Martin was marketing counsel to the Centre Pompidou Foundation, creating an identity and branding for this important group of high-level American collectors, and has led marketing projects for organizations including the California Institute of the Arts (CalArts); The Kitchen; La MaMa; Museum of Contemporary Art, Los Angeles (MOCA); the Los Angeles County Museum of Art (LACMA); Metro Creative Services/Los Angeles County Metropolitan Transportation Authority; Otis College of Art and Design; the Santa Monica Museum of Art; SITE Santa Fe; Southern California Institute of Architecture (SCI-Arc); and The Wooster Group.

She worked with the Los Angeles County Museum of Art on their retrospective of 20th century design legend Ettore Sottsass, and served on the board while helping to organize the opening exhibition of the Santa Monica Museum of Art at Bergamot station, of Beck and Al Hansen: Playing with Matches and Liza Lou’s dazzling Backyard. She edited the catalogs for both shows.
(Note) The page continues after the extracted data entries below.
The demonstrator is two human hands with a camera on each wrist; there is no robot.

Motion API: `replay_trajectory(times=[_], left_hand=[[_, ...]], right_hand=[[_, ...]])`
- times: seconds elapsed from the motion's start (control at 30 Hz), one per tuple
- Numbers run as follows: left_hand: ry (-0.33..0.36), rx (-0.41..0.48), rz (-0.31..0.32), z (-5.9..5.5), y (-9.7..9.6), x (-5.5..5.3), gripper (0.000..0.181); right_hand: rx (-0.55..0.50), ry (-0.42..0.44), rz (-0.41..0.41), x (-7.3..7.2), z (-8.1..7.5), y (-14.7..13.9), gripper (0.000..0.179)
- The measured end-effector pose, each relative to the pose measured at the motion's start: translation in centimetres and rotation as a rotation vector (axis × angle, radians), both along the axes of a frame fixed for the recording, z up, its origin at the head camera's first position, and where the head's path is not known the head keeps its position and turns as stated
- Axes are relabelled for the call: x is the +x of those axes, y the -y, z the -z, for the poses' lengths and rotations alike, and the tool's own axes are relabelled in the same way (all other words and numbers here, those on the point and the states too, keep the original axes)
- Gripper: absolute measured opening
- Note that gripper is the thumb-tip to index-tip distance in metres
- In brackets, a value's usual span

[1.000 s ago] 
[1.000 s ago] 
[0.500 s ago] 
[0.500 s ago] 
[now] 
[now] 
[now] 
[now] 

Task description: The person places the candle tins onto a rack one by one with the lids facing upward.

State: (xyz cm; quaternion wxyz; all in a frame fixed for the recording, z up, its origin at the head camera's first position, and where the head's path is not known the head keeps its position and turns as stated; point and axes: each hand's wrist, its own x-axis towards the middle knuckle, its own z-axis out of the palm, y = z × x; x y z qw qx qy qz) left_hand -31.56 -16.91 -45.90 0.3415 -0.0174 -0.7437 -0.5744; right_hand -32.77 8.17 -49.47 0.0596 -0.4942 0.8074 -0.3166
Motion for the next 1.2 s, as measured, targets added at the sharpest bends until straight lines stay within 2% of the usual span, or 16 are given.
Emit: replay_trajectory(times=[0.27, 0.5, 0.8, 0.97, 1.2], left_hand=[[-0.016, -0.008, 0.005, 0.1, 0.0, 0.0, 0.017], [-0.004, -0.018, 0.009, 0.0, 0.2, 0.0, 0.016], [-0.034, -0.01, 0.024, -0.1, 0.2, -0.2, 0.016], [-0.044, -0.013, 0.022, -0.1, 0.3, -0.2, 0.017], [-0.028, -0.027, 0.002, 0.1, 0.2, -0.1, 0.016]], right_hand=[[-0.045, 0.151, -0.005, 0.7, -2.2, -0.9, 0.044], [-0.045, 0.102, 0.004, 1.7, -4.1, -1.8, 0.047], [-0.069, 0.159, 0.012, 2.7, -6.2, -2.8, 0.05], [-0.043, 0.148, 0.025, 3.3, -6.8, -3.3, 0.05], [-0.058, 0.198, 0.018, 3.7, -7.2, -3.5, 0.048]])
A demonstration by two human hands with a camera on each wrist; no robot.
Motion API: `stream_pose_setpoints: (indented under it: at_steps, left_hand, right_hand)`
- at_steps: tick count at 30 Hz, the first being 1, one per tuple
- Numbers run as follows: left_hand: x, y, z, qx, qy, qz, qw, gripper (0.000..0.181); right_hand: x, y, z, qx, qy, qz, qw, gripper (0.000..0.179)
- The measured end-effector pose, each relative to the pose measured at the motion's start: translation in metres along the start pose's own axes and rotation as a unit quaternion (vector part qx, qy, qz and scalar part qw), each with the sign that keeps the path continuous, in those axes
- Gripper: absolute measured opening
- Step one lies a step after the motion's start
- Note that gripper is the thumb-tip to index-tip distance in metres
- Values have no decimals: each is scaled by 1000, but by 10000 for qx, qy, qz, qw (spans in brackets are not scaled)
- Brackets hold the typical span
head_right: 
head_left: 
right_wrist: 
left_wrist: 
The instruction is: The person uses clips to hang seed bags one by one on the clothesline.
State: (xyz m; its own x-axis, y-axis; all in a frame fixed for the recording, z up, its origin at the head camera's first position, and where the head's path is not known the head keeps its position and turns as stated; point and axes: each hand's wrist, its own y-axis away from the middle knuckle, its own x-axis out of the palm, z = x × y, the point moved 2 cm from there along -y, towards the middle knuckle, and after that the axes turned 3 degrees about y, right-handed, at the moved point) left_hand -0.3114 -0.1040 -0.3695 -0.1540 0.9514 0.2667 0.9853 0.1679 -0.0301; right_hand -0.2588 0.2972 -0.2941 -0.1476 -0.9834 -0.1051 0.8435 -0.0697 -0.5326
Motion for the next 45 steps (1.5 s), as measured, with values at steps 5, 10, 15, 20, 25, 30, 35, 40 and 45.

In New Mexico, Martin led the marketing team for Los Desaparecidos/The Disappeared Collaborative Project, one of the largest community-based cultural events in Northern New Mexico history, as well as for SITE Santa Fe’s Fifth International Biennial—Disparities and Deformations: Our Grotesque—organized by former MoMA curator Robert Storr.

Martin served as a founding Board member and continues her engagement with Northern Youth Project in Abiquiú, New Mexico. She is also on the Advisory Board of the Center for the Study of Political Graphics, Los Angeles, California.